◆ **Exercise instructions**
Take every line in the entries that includes the word "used" and copy it.

[Stored entries]
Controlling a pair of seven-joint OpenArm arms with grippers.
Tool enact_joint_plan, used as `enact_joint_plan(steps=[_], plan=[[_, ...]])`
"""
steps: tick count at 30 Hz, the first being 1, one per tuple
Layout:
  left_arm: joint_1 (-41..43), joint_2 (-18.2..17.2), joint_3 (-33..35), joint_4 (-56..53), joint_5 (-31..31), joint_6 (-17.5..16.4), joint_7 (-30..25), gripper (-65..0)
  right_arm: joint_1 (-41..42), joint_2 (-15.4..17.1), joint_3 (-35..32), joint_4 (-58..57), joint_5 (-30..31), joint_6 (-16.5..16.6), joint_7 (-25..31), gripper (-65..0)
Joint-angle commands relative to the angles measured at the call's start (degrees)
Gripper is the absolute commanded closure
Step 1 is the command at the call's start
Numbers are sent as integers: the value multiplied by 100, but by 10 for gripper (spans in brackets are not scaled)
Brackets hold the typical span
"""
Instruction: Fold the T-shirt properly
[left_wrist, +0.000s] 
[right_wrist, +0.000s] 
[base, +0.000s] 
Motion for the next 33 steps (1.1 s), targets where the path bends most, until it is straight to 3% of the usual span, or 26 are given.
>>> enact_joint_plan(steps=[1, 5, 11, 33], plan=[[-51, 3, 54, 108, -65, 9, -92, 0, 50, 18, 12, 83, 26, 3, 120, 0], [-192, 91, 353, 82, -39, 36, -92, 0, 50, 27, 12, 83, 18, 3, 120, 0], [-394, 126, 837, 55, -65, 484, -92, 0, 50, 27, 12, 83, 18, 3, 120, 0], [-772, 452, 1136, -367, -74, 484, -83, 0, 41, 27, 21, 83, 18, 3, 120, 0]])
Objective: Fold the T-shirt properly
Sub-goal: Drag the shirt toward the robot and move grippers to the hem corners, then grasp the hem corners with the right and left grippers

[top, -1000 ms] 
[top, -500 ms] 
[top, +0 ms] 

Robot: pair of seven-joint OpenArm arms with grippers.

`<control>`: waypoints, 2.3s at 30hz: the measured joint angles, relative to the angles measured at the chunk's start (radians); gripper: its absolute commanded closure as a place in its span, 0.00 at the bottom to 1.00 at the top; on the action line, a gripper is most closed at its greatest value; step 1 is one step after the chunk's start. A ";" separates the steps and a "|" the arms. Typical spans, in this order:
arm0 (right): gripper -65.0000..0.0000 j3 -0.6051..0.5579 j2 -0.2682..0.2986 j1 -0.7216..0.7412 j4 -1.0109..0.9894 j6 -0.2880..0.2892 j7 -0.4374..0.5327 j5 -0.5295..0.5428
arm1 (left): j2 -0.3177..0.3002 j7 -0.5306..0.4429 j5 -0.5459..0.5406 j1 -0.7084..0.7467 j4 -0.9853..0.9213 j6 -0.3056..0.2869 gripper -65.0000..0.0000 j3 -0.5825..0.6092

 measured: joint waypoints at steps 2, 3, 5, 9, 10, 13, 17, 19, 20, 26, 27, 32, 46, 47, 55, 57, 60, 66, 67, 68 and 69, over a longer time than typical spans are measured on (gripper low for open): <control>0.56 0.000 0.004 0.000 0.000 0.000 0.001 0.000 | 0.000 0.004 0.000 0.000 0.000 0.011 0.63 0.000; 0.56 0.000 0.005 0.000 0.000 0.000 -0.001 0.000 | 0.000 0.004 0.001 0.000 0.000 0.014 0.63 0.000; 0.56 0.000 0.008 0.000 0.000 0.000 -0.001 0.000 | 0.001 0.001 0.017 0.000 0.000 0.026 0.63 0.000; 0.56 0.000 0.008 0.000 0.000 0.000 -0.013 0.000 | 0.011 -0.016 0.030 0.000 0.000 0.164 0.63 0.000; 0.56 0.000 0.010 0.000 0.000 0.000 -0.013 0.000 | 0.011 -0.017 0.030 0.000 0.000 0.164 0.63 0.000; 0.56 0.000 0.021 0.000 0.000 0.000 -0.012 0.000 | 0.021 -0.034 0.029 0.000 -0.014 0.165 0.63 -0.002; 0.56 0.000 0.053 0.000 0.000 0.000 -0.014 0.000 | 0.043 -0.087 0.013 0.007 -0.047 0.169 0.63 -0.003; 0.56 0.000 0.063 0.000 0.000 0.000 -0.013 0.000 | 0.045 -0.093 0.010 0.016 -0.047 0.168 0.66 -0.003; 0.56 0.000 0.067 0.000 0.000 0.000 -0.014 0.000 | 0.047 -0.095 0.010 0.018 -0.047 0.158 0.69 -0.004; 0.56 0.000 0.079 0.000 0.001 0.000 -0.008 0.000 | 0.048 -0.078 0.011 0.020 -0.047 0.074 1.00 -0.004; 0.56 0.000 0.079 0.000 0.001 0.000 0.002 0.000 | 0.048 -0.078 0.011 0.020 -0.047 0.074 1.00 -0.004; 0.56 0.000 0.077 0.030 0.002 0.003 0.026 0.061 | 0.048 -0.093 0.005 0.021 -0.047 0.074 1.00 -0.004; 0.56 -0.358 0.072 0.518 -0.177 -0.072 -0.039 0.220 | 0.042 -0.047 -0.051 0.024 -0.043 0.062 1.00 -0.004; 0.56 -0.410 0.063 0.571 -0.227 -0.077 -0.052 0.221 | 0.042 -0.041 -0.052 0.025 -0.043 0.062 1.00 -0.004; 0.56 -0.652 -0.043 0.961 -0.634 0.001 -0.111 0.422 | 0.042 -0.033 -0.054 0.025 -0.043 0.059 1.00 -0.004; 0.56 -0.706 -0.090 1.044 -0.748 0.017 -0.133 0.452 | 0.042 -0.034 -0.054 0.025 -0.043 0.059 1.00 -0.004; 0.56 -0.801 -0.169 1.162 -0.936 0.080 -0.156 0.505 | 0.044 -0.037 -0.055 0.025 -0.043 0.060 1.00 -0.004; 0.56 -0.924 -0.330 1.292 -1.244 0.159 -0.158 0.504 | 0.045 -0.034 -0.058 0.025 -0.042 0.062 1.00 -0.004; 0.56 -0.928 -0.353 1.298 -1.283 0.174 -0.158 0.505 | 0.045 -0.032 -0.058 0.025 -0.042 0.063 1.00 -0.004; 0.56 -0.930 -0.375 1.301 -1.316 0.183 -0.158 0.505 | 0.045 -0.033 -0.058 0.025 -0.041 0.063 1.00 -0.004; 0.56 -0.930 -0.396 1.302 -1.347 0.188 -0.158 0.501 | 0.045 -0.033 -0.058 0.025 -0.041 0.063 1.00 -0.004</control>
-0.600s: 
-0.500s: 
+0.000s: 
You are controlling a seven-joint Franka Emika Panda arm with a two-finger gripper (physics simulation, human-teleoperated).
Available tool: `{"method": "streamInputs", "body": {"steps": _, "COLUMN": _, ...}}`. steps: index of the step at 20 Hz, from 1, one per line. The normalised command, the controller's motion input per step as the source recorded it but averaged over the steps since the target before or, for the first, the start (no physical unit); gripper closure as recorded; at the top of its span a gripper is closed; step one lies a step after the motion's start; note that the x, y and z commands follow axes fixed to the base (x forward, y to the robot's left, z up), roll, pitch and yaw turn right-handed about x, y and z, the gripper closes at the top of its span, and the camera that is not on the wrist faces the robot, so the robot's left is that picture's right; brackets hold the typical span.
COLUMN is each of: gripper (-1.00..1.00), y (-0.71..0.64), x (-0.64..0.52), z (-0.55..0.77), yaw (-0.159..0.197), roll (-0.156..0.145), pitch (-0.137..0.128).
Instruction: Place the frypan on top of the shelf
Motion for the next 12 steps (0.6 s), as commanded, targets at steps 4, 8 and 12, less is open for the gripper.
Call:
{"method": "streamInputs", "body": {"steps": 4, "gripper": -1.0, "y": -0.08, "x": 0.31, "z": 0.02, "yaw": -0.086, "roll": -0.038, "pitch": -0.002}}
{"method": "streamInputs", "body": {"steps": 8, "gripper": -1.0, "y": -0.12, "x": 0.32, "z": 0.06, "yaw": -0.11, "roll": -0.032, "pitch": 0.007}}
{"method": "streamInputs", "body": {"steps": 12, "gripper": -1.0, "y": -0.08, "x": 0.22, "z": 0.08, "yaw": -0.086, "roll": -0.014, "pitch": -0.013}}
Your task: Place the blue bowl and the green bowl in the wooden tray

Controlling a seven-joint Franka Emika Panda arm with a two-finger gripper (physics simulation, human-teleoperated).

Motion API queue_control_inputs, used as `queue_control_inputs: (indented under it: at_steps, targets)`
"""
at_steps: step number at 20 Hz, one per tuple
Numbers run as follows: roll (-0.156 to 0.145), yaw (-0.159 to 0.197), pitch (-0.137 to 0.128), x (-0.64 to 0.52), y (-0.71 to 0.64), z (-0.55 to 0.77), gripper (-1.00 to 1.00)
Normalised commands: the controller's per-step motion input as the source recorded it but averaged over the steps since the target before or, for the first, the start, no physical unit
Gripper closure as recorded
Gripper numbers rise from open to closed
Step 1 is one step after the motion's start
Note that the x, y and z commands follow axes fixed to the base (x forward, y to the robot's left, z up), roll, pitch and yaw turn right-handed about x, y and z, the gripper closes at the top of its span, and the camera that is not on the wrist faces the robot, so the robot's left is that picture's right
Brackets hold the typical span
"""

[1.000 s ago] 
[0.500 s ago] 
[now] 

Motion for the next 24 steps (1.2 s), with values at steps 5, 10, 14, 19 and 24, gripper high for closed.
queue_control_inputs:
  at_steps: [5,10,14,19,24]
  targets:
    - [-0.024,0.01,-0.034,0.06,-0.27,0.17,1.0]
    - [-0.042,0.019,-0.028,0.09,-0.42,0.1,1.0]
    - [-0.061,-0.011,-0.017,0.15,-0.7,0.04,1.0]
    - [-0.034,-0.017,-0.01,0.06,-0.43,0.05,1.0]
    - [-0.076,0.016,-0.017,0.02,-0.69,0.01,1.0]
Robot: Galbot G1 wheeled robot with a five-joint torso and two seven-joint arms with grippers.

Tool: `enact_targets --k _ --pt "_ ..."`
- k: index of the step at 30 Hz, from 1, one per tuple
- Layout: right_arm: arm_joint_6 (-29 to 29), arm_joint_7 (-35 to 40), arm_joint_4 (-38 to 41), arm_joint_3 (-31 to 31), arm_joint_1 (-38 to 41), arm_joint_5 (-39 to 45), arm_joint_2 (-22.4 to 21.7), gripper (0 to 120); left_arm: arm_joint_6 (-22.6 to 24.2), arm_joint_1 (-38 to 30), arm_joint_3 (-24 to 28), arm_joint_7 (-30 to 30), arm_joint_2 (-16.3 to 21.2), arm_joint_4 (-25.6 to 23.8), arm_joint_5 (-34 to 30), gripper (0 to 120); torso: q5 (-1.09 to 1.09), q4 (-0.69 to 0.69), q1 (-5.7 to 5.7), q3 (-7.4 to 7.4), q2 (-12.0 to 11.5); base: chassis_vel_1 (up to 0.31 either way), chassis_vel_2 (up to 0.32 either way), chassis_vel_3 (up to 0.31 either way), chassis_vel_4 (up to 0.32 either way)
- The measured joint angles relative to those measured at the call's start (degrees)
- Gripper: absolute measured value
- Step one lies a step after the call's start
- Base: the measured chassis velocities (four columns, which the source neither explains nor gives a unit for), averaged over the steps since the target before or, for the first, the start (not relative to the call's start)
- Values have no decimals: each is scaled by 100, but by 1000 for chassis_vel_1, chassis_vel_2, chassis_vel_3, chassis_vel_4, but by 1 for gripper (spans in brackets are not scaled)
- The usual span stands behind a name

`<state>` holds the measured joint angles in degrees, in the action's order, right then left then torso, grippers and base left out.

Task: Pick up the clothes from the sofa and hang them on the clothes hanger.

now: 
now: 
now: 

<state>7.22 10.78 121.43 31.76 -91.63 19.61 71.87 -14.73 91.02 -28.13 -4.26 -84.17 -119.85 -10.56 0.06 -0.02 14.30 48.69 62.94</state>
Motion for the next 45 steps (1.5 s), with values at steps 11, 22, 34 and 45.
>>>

◆ **Your response**
Tool enact_joint_plan, used as `enact_joint_plan(steps=[_], plan=[[_, ...]])`
Motion API queue_control_inputs, used as `queue_control_inputs: (indented under it: at_steps, targets)`

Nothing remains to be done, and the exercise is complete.